Again, from the Grandfather Mountain website: "The purpose of the Man and Biosphere program is to foster harmonious relationships between human beings and their environment. The mission of the Man and Biosphere program is to identify and share information on ways that man can enjoy economic prosperity without destroying the environment. A Biosphere Reserve is not land controlled by the United Nations. Grandfather Mountain Inc. makes its own decisions regarding the operation of its business and management of its resources without any input from the United Nations."

The Great Smoky Mountains are among the oldest in the world, probably formed between 200 and 300 million years ago and are rife with biological diversity. According to the Park website, over 17,000 species have been documented in the park: Scientists believe an additional 30,000-80,000 species may live there. Why such a wondrous diversity? Mountains, glaciers, and weather are the big reasons, the website states. The park is the largest federally protected upland landmass east of the Mississippi River. The Smokies have been relatively undisturbed by glaciers or ocean inundation for over a million years, allowing species eons to diversify.

It seems to me that the designation as World Heritage Site and Biosphere Reserve help foster understanding, increase opportunities for scientific research, bring notoriety to protected areas and thus bring an appreciation of the varied resources we are privileged to enjoy in our back yard.

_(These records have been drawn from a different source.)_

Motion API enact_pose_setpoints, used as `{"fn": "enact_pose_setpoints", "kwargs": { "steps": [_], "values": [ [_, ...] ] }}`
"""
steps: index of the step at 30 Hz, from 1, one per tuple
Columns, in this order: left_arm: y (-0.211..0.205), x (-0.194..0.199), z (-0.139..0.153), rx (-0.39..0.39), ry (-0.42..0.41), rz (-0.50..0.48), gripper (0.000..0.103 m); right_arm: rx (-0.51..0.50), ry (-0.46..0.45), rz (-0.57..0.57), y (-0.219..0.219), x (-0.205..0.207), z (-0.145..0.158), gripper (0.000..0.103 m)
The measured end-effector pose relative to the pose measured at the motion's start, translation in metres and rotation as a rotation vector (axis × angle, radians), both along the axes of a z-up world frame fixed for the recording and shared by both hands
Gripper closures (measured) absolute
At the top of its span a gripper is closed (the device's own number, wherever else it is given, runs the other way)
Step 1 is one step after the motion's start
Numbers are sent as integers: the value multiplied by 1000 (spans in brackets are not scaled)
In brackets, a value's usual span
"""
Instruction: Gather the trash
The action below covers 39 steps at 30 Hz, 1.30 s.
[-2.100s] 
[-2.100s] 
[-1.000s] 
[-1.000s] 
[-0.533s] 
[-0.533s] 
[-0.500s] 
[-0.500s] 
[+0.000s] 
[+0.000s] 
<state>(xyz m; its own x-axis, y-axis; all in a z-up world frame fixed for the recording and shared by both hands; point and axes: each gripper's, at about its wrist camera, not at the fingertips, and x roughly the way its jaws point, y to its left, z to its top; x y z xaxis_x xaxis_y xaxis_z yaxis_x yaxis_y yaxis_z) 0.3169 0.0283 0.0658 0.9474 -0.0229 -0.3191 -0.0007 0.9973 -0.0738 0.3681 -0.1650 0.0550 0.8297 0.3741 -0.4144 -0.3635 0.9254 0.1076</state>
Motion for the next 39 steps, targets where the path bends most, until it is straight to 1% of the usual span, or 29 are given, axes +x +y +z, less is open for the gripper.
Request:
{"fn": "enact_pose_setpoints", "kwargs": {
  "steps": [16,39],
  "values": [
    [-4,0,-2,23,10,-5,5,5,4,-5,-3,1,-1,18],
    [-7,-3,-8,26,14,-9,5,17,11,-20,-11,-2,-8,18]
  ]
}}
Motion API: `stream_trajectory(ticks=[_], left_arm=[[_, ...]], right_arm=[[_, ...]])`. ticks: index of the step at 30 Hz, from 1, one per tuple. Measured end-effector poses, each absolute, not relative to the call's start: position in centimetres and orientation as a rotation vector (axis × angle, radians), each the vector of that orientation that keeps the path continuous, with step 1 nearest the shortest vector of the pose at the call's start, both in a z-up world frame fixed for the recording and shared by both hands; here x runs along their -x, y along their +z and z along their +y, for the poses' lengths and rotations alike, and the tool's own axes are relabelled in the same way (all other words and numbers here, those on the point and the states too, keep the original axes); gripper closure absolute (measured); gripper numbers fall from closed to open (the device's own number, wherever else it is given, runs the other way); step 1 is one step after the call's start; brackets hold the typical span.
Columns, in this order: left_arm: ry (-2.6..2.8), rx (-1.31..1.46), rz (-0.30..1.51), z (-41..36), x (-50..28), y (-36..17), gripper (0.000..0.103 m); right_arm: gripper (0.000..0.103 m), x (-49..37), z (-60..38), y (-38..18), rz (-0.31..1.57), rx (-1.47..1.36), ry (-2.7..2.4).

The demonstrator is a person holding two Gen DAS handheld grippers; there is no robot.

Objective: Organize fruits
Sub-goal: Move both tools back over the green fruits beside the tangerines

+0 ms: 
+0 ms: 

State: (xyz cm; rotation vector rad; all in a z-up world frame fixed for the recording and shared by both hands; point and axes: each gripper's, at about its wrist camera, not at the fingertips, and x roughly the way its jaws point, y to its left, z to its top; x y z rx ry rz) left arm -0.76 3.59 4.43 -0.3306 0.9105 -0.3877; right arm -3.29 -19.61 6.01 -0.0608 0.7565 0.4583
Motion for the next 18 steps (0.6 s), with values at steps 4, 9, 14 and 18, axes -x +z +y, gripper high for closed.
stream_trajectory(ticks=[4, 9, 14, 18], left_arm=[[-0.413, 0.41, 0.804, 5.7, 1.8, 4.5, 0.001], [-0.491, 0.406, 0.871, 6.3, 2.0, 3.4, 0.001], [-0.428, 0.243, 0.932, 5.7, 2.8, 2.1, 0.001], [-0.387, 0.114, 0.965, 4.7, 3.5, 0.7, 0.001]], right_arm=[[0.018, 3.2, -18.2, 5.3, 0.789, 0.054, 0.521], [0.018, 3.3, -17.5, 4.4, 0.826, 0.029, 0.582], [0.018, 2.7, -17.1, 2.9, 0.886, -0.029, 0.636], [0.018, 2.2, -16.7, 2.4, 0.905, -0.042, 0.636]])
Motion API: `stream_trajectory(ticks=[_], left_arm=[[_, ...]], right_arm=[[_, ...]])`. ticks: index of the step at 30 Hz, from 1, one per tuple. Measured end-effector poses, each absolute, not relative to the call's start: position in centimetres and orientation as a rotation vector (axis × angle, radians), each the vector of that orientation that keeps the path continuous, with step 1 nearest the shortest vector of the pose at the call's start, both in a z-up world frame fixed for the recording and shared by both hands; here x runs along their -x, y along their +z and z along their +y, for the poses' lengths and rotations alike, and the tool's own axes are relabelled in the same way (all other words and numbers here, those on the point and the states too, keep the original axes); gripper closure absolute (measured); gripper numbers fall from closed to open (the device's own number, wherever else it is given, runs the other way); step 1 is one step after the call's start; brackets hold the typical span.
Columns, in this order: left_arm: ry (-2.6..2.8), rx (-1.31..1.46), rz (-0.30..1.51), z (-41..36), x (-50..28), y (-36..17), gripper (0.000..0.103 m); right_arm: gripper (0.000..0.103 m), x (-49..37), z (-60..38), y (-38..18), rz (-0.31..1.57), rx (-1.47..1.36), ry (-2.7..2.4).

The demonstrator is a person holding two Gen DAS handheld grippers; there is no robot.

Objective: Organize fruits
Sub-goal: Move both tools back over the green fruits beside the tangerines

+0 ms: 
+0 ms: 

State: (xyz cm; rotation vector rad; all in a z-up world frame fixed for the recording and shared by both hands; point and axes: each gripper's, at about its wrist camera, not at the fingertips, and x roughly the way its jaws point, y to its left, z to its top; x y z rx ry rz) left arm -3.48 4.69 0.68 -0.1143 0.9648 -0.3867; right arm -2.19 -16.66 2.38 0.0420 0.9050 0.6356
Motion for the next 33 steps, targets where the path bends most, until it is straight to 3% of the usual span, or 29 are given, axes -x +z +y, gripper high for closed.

  1. What a fine article! I am delighted to read it and encouraged. Thank you sweetly. Now.. not to be one of those nay-sayers, but I am sharing with you a link that pertains to this topic. http://www.abc.net.au/news/2014-06-24/unesco-rejects-bid-to-delist-world-heritage-forest/5538946
    Tasmania wanted to de-list two sites and tried. They failed!

  2. Thanks for the link, Dana. Very interesting and certainly proves the point that UNESCO has a say in land and resource management to the extent of being able to decide whether a site is listed or delisted. I don't think you're a nay-sayer by any means and I appreciate the input and encourage a sharing of information to determine pros and cons of any subject.

    Keep in mind that while UNESCO does have the ability to make decisions regarding World Heritage Sites, they have no legal authority in any country. They can only list or delist.

    It seems to me that it's part of the age-old struggle between conservation and development/commerce. Greenpeace vs. whalers, Natural Resources Defense Council vs. Shell Oil in Alaska, UNESCO making the determination in the late '90s that Yellowstone National Park was "in danger" due to the New World/Crown Butte mining proposal that would have allowed gold mining only 3 miles away from the National Park.

    I would think that unless someone wanted to negate the benefits of World Heritage Site protection of environmental resources or land use management in buffer zones and already designated protected areas, they should be all for UNESCO's decision not to delist the Tazmanian forest.